Posts Tagged ‘web’

Processing Input (VoiceXML for Web Developers)

Monday, January 4th, 2010

This post is part of a series exploring voice applications and VoiceXML through the eyes of a web developer. For the rest of the series, see the index.

If you want to follow along with these examples, you should create a free VoiceXML hosting account in Evolution. Complete instructions were in the first installment of the series.

Today I’m continuing the development of our application for the fictional Strato Pizza. Previously, I asked the caller for their pizza topping preference and their phone number, using both speech recognition and touch tone input. Today I’m going to do something with that input, and repeat the order to the customer.

Within VoiceXML, I can access the values of any fields with <value expr="fieldName$.utterance"/>. This code will return the matched value from my grammar.

Since I want to simply repeat the order and the phone number, I’m going to add a <block> element to my existing form. Inside the block, I’ll add a <prompt> element with the text I want to speak.

    <block>
      <prompt>
        You ordered <value expr="topping$.utterance"/> on your pizza.
      </prompt>
    </block>

When the VoiceXML browser reaches this line, it will speak my text, substituting whatever the caller said in response to the field named topping for topping$.utterance. If the caller asked for ham, the spoken text will be just like if my prompt said, “You ordered ham on your pizza.”

You can use multiple value expressions in a single prompt. I also want to tell the customer that they’ll get a call if there’s a problem with their order. I’ll repeat their phone number to them. Then I’ll thank them for their order and hang up.

    <block>
      <prompt>
        You ordered <value expr="topping$.utterance"/> on your pizza. If we have any questions we will call you at <value expr="phone$.utterance"/>. Thank you for your order.
      </prompt>
    </block>

Remember that for the phone number field, I allowed the caller to use either voice or touch tone input with a built in grammar like so:

    <field name="phone" type="phone">
      Please say or enter your phone number.
    </field>

When I access this value with <value expr="phone$.utterance"/> it doesn’t matter if the caller used voice or DTMF input. The grammar gives the same result. So when I read back the phone number, they’ll hear the digits of their phone number spoken back to them.

You can get the code for this example and all other examples from Voxeo’s GitHub account. At GitHub, you can fork or download the VoiceXML application thus far.


If you found this post interesting or helpful, please consider either subscribing via RSS, becoming a fan on Facebook, or following us on Twitter.


Collecting touch tone input (VoiceXML for Web Developers)

Tuesday, December 22nd, 2009

This post is part of a series exploring voice applications and VoiceXML through the eyes of a web developer. For the rest of the series, see the index.

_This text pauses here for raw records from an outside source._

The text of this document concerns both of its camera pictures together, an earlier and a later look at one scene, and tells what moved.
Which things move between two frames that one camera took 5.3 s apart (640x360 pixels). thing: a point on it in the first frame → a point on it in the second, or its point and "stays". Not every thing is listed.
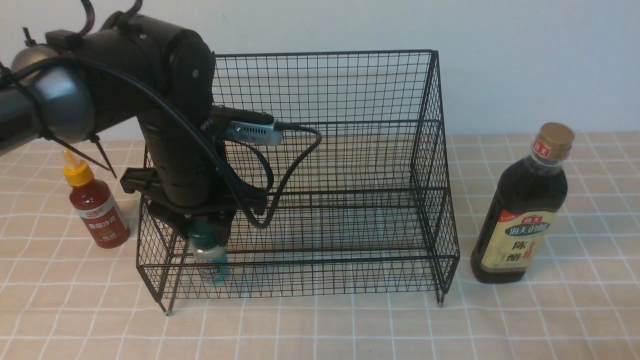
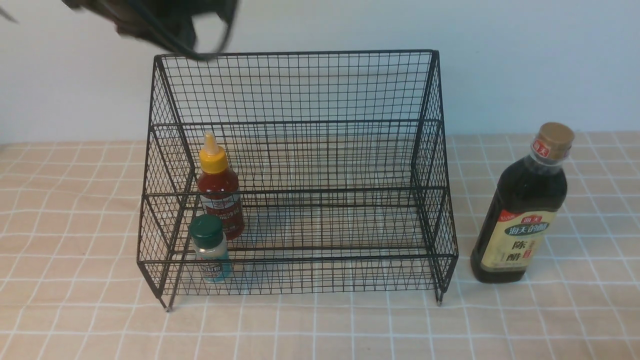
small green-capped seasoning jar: x=212 y=259 stays
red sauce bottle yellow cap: x=94 y=203 → x=218 y=190
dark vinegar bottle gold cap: x=523 y=209 stays
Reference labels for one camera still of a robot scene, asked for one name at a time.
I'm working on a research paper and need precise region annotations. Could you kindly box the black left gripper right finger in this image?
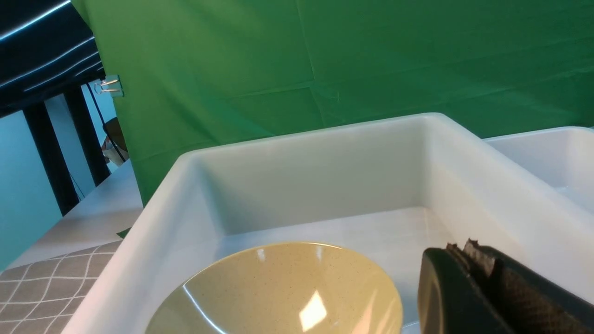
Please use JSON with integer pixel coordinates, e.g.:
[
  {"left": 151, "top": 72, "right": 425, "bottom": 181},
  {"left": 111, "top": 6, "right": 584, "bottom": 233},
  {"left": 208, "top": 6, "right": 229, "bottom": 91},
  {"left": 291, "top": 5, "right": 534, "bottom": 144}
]
[{"left": 464, "top": 239, "right": 594, "bottom": 334}]

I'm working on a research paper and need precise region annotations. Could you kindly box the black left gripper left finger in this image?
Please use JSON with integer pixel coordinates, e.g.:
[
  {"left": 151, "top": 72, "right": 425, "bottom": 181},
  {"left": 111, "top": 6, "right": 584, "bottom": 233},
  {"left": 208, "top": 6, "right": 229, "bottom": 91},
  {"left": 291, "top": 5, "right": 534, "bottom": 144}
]
[{"left": 417, "top": 244, "right": 514, "bottom": 334}]

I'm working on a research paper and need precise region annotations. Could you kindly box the yellow noodle bowl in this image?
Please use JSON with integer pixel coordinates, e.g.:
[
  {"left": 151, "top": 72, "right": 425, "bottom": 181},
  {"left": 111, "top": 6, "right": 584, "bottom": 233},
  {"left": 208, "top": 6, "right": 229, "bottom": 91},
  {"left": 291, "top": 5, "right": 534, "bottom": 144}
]
[{"left": 146, "top": 242, "right": 403, "bottom": 334}]

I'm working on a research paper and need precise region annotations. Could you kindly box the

If you want to follow along with these examples, you should create a free VoiceXML hosting account in Evolution. Complete instructions were in the first installment of the series.

Yesterday, I added the ability for my fictional Strato Pizza order taking application to ask the user what topping they’d like on their pizza. Now I need to ask them for a phone number, in case Strato is out of a topping and needs to call them.

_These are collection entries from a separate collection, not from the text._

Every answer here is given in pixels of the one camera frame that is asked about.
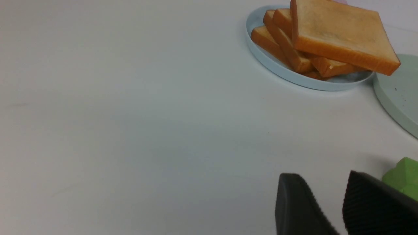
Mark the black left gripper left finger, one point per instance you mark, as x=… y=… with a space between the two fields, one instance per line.
x=297 y=211

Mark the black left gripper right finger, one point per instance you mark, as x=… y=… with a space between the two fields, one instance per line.
x=371 y=207

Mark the green cube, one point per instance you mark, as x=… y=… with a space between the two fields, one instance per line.
x=404 y=177

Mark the pale green plate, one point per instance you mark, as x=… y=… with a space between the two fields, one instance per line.
x=398 y=93

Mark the light blue plate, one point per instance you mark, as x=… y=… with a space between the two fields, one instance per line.
x=336 y=83

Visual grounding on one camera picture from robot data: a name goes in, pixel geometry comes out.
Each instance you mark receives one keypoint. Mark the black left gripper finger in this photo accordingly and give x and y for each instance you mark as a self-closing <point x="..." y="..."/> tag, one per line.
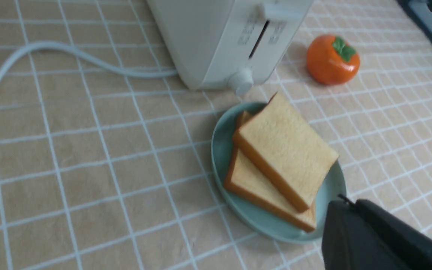
<point x="363" y="236"/>

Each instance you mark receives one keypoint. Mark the toasted bread slice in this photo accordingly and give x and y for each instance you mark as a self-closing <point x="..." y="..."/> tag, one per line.
<point x="287" y="150"/>
<point x="245" y="179"/>

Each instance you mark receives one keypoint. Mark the light green round plate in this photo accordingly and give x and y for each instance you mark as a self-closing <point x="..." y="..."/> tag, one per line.
<point x="256" y="217"/>

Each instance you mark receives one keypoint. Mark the orange persimmon with leaf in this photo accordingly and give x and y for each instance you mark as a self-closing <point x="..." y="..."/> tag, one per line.
<point x="331" y="61"/>

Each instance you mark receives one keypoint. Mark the white two-slot toaster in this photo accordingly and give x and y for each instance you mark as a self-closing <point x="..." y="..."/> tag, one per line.
<point x="227" y="44"/>

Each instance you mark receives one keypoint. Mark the checkered peach tablecloth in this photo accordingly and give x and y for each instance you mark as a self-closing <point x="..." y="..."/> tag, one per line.
<point x="100" y="171"/>

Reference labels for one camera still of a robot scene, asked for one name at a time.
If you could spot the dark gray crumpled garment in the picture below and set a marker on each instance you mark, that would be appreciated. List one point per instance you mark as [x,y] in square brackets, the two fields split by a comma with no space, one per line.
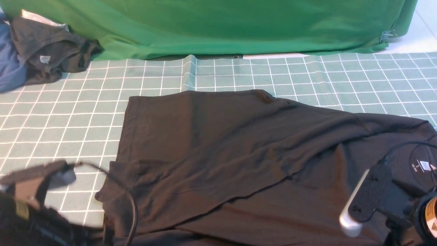
[50,51]

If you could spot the dark gray long-sleeve top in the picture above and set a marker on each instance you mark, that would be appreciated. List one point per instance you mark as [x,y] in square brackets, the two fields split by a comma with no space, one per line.
[246,168]

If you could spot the green backdrop cloth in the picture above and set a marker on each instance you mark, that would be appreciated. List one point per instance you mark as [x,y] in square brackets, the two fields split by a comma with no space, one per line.
[148,29]

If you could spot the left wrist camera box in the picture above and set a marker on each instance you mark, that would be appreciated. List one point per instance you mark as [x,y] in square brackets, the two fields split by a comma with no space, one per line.
[59,173]

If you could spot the blue crumpled garment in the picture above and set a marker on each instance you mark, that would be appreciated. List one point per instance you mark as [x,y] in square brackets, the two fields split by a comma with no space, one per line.
[13,70]

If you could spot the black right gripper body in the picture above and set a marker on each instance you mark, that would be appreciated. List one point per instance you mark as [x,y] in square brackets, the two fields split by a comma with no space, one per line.
[411,218]

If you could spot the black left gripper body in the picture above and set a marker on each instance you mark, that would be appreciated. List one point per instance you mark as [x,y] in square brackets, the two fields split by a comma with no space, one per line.
[26,221]

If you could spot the green checkered tablecloth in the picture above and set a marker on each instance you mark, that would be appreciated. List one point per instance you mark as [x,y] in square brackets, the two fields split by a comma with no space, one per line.
[80,117]

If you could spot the metal binder clip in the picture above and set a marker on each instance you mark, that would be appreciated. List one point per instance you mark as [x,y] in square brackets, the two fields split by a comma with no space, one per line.
[388,36]

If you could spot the white cloth piece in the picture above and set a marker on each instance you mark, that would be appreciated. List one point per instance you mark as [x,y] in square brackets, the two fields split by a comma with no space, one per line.
[42,19]

When putting in a phone number, a lot of callers are comfortable with punching in their number on their phone keypads, while others would prefer to simply speak their number. I want my application to behave in the way that’s most comfortable for the caller, so I’m going to handle both methods of input.

First I create my field and validation code:

  <field name="phone">
    Please say or enter your phone number.

    <noinput>
      <reprompt>
    </reprompt>

    <nomatch>
      I didn't understand that. Please try again.
      <reprompt>
    </reprompt>

  </nomatch>

I’m doing something a little different with the UI here when someone doesn’t enter or say anything. Instead of giving an error message and replaying the prompt, I’m simply replaying the prompt. In the case of a phone number where we’re accepting DTMF and voice input, saying “I didn’t hear that” seems a little silly. Just asking for the caller’s phone number a second time should suffice.

For a grammar, I could create a grammar consisting of every digit…

<grammar type="text/gsl">
  [one two three four five six seven eight nine zero]
</grammar>

… and to make it work with touch-tone input, add a grammar for DTMF digits …

<grammar type="text/gsl">
  [dtmf-1 dtmf-2 dtmf-3 dtmf-4 dtmf-5 dtmf-6 dtmf-6 dtmf-7 dtmf-8 dtmf-9 dtmf-0]
<grammar>

… but that will only accept a single digit. Now what? I could try to create a grammar that captures every possible combination of digits. For a ten digit phone number, that means I’d have a grammar with ten billion words in it. That doesn’t sound very practical. Or I could ask the user for every digit of their phone number, one digit at a time. Hardly usable. The easiest way to accomplish this is to use a special built-in grammar provided by VoiceXML that accepts a group of digits.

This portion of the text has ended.